Exercise requirements: Your task is to copy every line of the entries that holds the word "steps".

The input:

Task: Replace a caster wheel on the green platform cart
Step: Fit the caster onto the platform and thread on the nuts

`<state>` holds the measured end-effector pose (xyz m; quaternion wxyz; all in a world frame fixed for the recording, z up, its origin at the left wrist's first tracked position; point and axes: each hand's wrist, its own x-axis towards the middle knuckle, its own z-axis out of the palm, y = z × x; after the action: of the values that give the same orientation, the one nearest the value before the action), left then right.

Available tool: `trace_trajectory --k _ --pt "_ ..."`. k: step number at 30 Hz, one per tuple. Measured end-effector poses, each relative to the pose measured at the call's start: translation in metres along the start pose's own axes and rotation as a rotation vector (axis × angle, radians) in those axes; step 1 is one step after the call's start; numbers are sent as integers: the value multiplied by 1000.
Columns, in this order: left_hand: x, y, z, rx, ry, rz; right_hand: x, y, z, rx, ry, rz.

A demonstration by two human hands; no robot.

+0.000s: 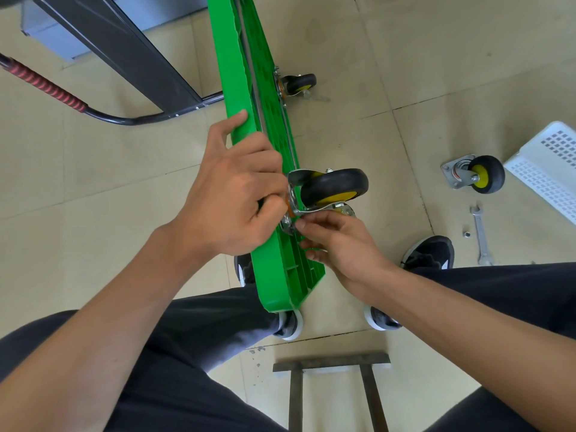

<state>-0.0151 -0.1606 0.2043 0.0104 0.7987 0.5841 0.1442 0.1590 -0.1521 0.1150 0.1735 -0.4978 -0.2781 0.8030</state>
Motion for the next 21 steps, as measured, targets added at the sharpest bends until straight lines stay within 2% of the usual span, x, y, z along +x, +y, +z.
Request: trace_trajectory --k 5,15,21 --pt "-1 0 0 -6 4 2 -6 -1 0 -18 -6 -17" --pt "-1 0 1 -10 -1 -5 -8 -2 -3 -330 23 -221" --pt "0 1 0 -13 1 -7 -1 -2 -3 -440 4 -179"
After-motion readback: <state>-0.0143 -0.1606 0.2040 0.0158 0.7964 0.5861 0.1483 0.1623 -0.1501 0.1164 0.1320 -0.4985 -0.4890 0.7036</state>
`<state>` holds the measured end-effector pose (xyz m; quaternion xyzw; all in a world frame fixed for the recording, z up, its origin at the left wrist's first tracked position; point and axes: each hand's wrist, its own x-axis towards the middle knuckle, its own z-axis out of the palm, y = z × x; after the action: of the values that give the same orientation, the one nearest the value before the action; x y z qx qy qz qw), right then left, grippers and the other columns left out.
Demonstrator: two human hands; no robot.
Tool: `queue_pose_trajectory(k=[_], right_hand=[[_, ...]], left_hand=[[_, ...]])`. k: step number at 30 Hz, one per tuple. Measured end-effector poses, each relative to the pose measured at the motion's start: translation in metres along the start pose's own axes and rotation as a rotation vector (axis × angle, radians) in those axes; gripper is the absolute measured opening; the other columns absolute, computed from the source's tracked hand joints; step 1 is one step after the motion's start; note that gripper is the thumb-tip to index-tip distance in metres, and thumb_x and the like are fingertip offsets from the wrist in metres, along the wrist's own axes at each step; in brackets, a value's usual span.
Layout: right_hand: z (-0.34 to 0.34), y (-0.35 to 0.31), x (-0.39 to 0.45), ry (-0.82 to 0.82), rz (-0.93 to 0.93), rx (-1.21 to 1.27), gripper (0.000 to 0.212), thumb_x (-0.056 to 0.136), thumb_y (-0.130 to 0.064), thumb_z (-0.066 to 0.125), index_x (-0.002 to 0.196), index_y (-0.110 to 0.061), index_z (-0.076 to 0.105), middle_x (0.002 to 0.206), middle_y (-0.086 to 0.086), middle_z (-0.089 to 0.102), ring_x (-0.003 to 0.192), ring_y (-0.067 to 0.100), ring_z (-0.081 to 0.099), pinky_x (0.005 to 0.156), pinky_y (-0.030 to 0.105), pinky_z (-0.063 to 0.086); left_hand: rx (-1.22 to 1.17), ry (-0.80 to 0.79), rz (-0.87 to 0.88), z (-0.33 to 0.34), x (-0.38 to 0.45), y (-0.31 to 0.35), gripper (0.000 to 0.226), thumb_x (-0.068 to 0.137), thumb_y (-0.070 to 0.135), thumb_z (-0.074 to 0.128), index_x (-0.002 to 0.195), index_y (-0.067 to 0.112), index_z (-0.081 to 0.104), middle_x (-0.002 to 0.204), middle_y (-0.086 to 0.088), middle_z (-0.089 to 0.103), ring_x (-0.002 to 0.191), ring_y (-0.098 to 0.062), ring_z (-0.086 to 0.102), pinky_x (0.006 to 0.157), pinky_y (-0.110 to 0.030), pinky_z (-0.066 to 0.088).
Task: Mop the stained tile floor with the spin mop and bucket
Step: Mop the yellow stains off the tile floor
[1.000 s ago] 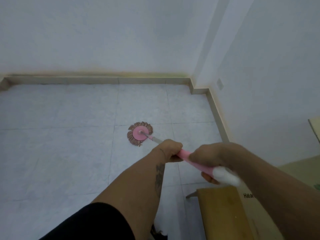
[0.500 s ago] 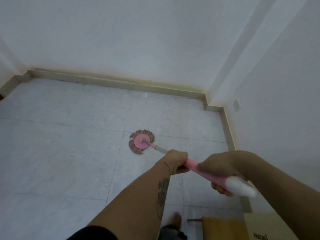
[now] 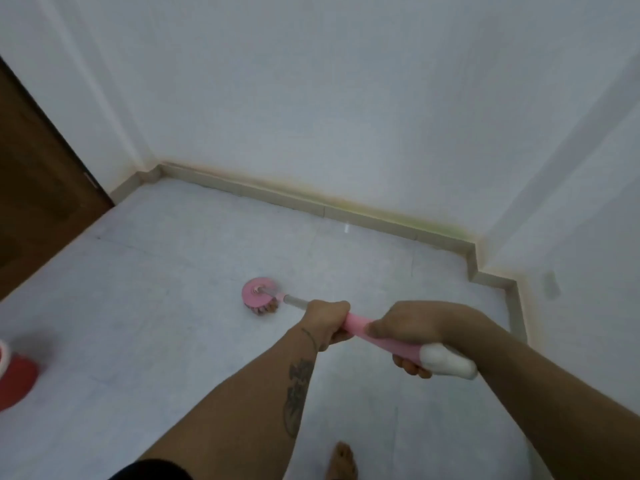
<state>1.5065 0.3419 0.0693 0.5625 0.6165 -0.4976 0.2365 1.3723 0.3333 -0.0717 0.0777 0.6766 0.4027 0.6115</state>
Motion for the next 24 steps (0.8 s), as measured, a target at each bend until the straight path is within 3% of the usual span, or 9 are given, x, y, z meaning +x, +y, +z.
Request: queue_pose_trajectory(k=[7, 12, 18, 24], right_hand=[[-0.017, -0.087, 0.023, -0.053, -0.192, -0.15, 0.042, 0.096, -0.046, 0.049, 0.087, -0.005, 0.054, 0.062, 0.009, 0.058, 0.035, 0.013, 0.052, 0.043, 0.018, 0.044], [-0.006, -0.161, 0.033, -0.1, -0.294, -0.194, 0.04, 0.097, -0.044, 0.052, 0.1, -0.004, 0.053, 0.067, 0.01, 0.057, 0.035, 0.013, 0.051, 0.04, 0.017, 0.042], [0.033, -0.253, 0.049, -0.162, -0.421, -0.305, 0.038, 0.095, -0.044, 0.053, 0.096, -0.006, 0.055, 0.069, 0.011, 0.061, 0.046, 0.017, 0.054, 0.046, 0.022, 0.045], [0.091, -0.356, 0.062, -0.198, -0.488, -0.433, 0.041, 0.094, -0.045, 0.054, 0.104, -0.005, 0.055, 0.07, 0.013, 0.062, 0.051, 0.02, 0.056, 0.047, 0.025, 0.046]], left_hand=[[-0.171, 0.222, 0.137, -0.075, 0.001, 0.062, 0.011, 0.09, 0.005, 0.058, 0.081, -0.001, 0.054, 0.078, -0.017, 0.059, 0.066, -0.024, 0.062, 0.039, -0.023, 0.052], [-0.268, 0.39, 0.226, -0.148, -0.009, 0.095, 0.011, 0.088, 0.004, 0.06, 0.082, -0.002, 0.053, 0.083, -0.019, 0.059, 0.069, -0.024, 0.061, 0.038, -0.023, 0.051], [-0.357, 0.547, 0.278, -0.248, -0.023, 0.112, 0.012, 0.088, 0.006, 0.061, 0.084, 0.001, 0.051, 0.085, -0.017, 0.059, 0.069, -0.022, 0.062, 0.04, -0.024, 0.053], [-0.41, 0.648, 0.275, -0.364, -0.034, 0.122, 0.01, 0.089, 0.008, 0.06, 0.089, 0.002, 0.052, 0.087, -0.016, 0.061, 0.068, -0.022, 0.064, 0.049, -0.028, 0.057]])
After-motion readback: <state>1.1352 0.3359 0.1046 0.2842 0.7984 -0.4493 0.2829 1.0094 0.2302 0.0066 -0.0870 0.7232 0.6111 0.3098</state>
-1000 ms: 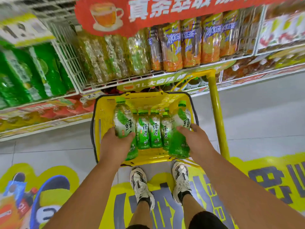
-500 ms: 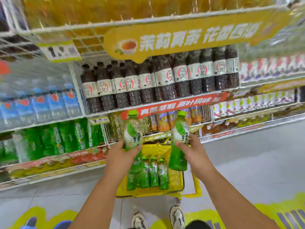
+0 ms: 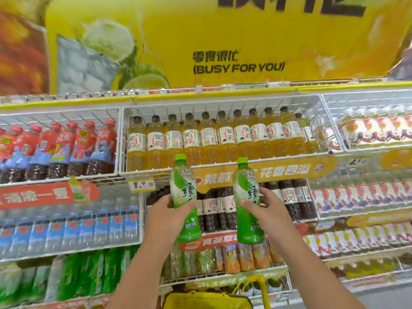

Output for this exercise:
Motion for the next 21 steps, as measured, targets added at the sharpest bends until straight lines stay within 2% of the usual span, x, y, z along +x, +y, +z.
Motion for the next 24 steps (0.8 s), as measured, a target at each bend until the straight path is within 3% of the usual span, or 9 are given, x, y, z meaning +x, +y, +z.

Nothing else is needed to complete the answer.